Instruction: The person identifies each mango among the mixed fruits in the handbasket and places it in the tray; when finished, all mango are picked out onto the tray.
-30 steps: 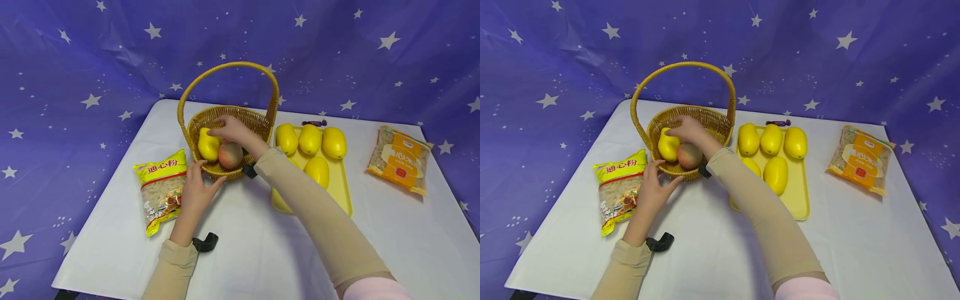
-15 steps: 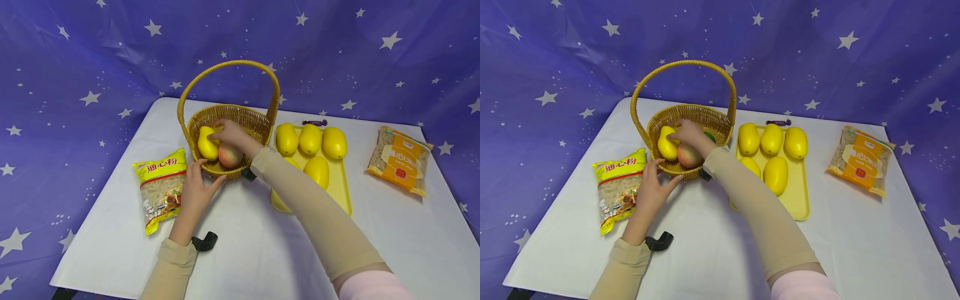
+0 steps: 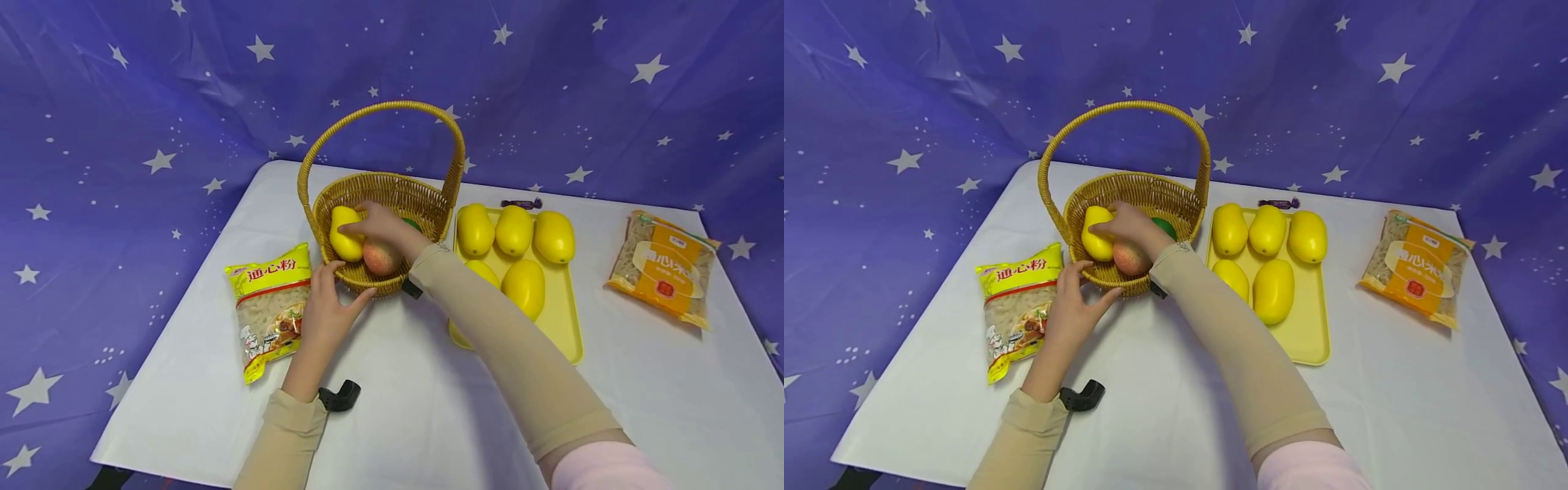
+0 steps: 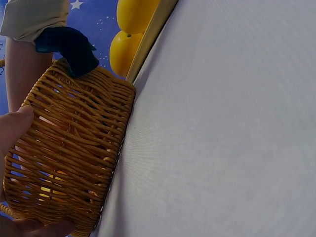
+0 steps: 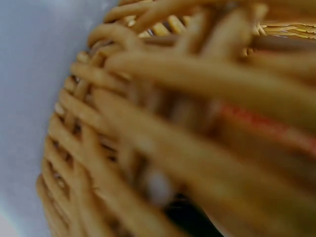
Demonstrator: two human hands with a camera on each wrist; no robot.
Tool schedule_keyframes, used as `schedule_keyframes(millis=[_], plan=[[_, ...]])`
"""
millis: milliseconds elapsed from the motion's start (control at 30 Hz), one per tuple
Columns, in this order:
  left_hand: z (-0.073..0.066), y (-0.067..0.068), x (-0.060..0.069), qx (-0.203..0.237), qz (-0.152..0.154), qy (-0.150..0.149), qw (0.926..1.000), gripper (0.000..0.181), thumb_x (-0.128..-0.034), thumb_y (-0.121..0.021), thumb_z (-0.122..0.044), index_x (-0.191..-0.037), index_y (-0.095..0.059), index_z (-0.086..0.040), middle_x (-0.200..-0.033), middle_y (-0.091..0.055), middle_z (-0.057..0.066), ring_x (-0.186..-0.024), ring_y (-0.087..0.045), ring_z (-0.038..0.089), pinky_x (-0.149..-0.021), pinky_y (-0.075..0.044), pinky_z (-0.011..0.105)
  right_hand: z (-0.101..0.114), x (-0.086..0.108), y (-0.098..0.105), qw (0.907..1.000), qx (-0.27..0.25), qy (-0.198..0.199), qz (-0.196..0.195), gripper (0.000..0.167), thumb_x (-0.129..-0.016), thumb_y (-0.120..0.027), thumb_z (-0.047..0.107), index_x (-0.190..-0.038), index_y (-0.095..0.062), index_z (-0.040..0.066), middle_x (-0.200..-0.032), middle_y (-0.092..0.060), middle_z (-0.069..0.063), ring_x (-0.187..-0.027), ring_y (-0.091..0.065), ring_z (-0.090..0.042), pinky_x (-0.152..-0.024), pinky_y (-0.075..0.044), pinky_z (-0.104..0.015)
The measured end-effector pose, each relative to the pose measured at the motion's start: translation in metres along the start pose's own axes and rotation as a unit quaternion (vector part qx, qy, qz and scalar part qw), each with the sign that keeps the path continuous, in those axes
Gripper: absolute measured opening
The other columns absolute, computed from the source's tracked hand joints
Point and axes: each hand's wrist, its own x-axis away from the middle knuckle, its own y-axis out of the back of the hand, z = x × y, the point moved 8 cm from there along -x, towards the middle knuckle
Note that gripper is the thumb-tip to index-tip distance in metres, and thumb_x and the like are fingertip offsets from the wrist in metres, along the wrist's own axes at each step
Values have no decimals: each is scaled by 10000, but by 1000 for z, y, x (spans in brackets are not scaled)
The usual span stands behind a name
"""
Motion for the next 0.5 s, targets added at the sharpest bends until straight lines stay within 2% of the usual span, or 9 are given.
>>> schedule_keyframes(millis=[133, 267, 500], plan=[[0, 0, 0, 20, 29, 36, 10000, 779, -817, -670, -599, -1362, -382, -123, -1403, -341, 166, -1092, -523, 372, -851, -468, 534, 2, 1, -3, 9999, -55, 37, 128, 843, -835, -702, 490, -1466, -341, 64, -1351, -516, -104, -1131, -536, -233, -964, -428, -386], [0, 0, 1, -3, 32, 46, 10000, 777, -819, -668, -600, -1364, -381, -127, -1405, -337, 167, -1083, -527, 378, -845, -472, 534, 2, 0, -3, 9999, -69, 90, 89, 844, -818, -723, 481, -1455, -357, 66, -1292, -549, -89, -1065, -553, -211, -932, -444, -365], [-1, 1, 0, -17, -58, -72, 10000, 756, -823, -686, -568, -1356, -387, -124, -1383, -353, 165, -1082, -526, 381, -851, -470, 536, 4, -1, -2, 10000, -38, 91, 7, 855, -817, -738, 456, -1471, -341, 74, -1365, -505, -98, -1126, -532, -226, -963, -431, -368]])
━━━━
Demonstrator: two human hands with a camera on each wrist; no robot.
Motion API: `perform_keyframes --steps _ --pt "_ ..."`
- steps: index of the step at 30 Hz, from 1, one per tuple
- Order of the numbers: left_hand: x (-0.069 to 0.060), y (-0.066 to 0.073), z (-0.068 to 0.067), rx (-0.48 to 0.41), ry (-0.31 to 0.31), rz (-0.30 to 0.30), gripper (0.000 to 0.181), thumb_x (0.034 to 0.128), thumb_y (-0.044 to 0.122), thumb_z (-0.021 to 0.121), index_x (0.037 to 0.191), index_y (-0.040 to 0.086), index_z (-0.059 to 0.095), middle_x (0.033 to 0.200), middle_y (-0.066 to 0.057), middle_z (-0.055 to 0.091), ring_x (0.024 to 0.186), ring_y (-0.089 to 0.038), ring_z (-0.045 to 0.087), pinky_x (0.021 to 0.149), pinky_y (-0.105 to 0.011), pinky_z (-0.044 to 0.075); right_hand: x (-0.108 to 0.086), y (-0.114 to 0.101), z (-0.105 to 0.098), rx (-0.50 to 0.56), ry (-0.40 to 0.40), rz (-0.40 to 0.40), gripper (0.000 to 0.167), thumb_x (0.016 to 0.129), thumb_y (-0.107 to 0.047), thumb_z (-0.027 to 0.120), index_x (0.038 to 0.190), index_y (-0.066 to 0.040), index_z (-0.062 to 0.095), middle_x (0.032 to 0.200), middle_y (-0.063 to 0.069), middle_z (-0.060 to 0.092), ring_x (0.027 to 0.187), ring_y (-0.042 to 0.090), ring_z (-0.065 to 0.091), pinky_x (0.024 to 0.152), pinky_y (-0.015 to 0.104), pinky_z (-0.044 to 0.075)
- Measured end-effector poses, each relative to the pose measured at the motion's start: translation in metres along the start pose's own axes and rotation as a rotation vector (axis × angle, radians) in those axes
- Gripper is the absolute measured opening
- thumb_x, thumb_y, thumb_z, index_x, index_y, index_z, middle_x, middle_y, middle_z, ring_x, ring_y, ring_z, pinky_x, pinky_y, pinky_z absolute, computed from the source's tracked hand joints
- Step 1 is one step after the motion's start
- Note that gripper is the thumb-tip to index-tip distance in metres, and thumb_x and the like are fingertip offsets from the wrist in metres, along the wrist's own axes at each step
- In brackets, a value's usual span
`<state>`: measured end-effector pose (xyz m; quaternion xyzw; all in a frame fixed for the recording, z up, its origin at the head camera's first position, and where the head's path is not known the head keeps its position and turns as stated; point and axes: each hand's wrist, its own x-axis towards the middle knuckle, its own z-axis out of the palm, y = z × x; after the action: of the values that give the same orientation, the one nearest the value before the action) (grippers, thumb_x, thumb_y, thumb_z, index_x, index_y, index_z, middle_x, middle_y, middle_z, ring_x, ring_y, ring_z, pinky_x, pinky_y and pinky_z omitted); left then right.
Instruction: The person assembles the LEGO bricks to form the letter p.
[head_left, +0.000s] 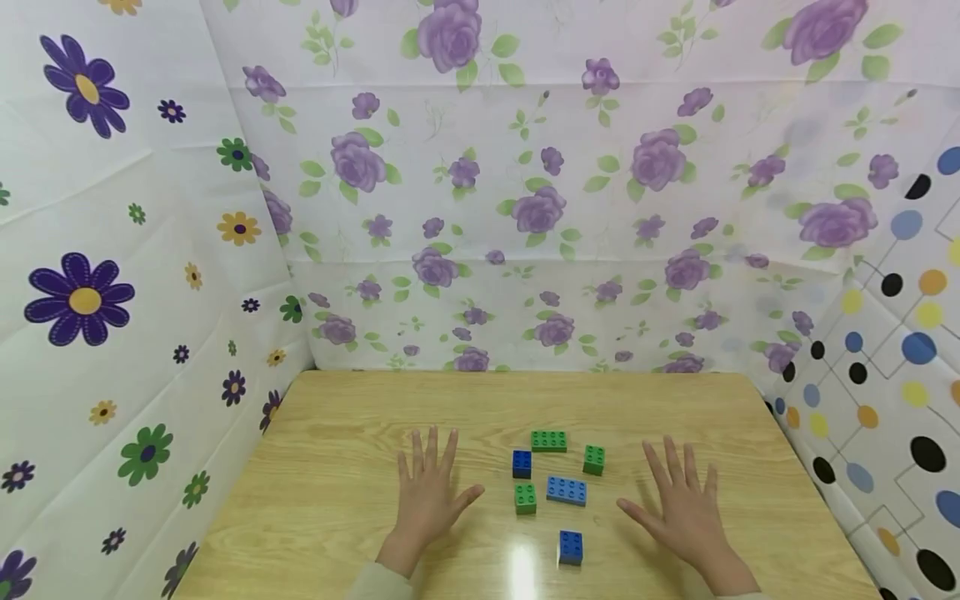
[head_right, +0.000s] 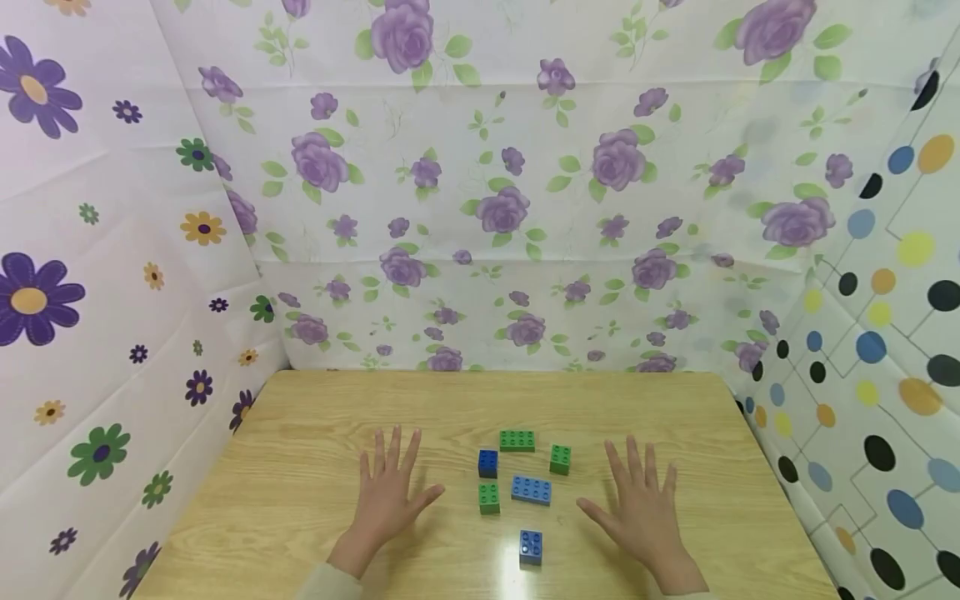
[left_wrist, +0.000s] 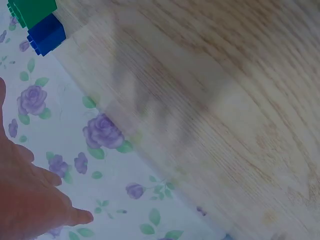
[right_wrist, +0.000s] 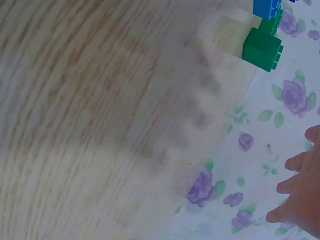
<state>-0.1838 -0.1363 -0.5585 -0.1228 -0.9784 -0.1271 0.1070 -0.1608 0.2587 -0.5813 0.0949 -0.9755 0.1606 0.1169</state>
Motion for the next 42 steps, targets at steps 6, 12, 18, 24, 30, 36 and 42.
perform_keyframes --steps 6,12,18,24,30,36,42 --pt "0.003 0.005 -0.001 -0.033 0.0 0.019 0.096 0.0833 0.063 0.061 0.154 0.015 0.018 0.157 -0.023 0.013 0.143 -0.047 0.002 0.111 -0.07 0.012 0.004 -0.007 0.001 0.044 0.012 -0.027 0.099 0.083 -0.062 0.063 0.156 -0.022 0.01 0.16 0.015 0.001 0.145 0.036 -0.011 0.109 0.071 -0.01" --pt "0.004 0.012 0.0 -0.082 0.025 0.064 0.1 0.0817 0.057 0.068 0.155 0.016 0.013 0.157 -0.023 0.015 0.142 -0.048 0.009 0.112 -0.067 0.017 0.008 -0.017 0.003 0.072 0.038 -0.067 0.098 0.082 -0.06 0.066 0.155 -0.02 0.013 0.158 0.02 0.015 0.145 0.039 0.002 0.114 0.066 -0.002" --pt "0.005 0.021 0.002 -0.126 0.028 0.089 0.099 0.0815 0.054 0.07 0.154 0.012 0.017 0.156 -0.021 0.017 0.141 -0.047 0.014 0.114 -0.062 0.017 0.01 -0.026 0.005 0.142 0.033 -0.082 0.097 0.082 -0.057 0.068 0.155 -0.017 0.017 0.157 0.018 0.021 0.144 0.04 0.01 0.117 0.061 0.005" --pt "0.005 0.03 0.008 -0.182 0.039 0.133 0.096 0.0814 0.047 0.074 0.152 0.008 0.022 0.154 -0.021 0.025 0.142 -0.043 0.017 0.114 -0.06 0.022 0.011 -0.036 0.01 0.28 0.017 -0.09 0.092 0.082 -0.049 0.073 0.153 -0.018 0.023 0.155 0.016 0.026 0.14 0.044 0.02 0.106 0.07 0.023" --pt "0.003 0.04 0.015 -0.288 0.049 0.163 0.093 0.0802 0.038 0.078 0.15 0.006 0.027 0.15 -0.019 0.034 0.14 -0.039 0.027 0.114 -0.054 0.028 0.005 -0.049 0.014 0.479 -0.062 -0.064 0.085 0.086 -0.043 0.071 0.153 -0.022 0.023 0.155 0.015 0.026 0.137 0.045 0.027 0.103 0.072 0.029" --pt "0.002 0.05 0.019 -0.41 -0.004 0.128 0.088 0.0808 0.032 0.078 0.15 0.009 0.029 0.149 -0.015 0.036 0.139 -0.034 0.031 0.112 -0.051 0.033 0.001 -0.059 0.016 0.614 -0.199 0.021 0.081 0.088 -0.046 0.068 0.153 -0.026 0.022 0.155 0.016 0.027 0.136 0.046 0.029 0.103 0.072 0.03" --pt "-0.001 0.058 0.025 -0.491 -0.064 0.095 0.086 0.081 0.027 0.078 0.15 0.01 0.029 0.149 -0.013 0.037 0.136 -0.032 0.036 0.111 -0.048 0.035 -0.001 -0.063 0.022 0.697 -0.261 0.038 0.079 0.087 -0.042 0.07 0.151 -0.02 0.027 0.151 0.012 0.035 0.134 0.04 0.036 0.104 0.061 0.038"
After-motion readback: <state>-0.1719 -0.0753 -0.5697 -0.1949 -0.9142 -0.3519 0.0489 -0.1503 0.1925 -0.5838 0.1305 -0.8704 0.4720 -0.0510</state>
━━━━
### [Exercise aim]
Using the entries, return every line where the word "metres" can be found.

### [Answer for the task]
The measured end-effector pose, each relative to the pose measured at the motion's start: translation in metres along the start pose's own axes and rotation as a unit quaternion (vector part qx, qy, qz and scalar part qw), each with the sign that keeps the path continuous, in those axes
Note that gripper is the thumb-tip to index-tip distance in metres, and thumb_x and the like are fingertip offsets from the wrist in metres, along the wrist's own axes at each step
- Measured end-effector poses, each relative to the pose measured at the motion's start: translation in metres along the start pose's own axes and rotation as a rotation vector (axis × angle, radians) in those axes
- Note that gripper is the thumb-tip to index-tip distance in metres, and thumb_x and the like are fingertip offsets from the wrist in metres, along the wrist's own axes at each step

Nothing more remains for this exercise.